I hold her face and look into her eyes. “Go down the hall and find a hiding place in one of the rooms. Find a closet or something. Either me or your dad will come find you.”
She nods and takes off down the hall, just like I ordered. I stand and slowly make my way to the gun. I pick it up and turn to find Jasper holding Bradley on the ground. I point the gun at Bradley’s head. It felt the same as I remembered, heavy and cold. I feel the adrenaline flow through my body. I thought this would be hard, pointing a weapon at someone, but it isn’t. Not when it’s Bradley.
I think about all the times he made me feel small, made me believe that everything was my fault. Bradley looks up at me, giving me a bloody smirk, one that reminds me of the Joker smiling at his Harley Quinn. I gulp all those bad moments, those memories that seer into my flesh. My memories relive the feeling of his fist hitting my nose and the words he spoke to tear down any self-esteem I had left. All these feelings rush through me, pushing me to pull the trigger.
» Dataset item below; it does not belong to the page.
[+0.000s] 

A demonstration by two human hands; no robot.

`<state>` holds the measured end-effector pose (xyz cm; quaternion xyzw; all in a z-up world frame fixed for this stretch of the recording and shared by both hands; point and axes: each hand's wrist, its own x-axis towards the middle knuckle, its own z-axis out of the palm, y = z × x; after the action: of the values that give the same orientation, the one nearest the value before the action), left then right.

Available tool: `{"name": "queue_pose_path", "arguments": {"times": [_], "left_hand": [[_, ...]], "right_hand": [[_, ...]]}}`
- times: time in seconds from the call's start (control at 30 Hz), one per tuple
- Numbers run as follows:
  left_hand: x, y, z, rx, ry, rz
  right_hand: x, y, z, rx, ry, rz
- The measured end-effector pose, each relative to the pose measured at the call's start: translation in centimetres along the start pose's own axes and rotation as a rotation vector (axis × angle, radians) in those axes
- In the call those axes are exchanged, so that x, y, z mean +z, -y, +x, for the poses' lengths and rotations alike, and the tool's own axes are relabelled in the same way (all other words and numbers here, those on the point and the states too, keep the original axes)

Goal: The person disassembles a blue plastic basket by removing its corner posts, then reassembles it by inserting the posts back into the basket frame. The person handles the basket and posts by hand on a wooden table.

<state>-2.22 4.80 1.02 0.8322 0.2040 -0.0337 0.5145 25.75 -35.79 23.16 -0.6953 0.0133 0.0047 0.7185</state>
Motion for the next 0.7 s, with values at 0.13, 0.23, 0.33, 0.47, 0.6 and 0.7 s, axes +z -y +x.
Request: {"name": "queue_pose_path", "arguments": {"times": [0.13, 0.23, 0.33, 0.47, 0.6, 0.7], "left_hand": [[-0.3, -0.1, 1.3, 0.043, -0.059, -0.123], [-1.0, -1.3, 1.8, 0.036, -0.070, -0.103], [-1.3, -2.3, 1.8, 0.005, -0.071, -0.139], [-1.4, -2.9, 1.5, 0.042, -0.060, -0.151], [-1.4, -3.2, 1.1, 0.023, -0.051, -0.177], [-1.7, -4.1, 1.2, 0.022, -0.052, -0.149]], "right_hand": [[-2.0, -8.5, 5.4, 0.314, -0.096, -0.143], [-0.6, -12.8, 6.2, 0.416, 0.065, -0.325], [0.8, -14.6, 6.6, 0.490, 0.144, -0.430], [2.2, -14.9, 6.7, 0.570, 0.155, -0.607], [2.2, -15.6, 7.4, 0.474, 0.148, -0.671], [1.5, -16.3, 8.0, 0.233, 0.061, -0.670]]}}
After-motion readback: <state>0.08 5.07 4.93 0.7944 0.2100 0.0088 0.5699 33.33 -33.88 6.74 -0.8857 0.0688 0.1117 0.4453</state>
Bradley kicks Jasper off of him and stands back up. He peers at me, but he isn’t afraid. All the hesitation and doubt suddenly quiet at the realization that he doesn’t believe I’ll ever truly stand up to him, even while holding a gun. He doesn’t regret what he did to me. He regrets me running away and losing his power over me. He regrets that I am happy without him. He regrets that he has been caught.
He starts to lunge at me and without another word, I pull the trigger. The loud bang rings through the house and causes a resounding silence in my ears. I wince and watch Bradley’s manic expression fall, melting into a calm, relaxed expression. He peers down at his chest, the blood beginning to soak his green shirt. I didn’t even notice he wore green until now. Will I remember that he wore green later on in life or will this be a detail that I forget as the memory ages.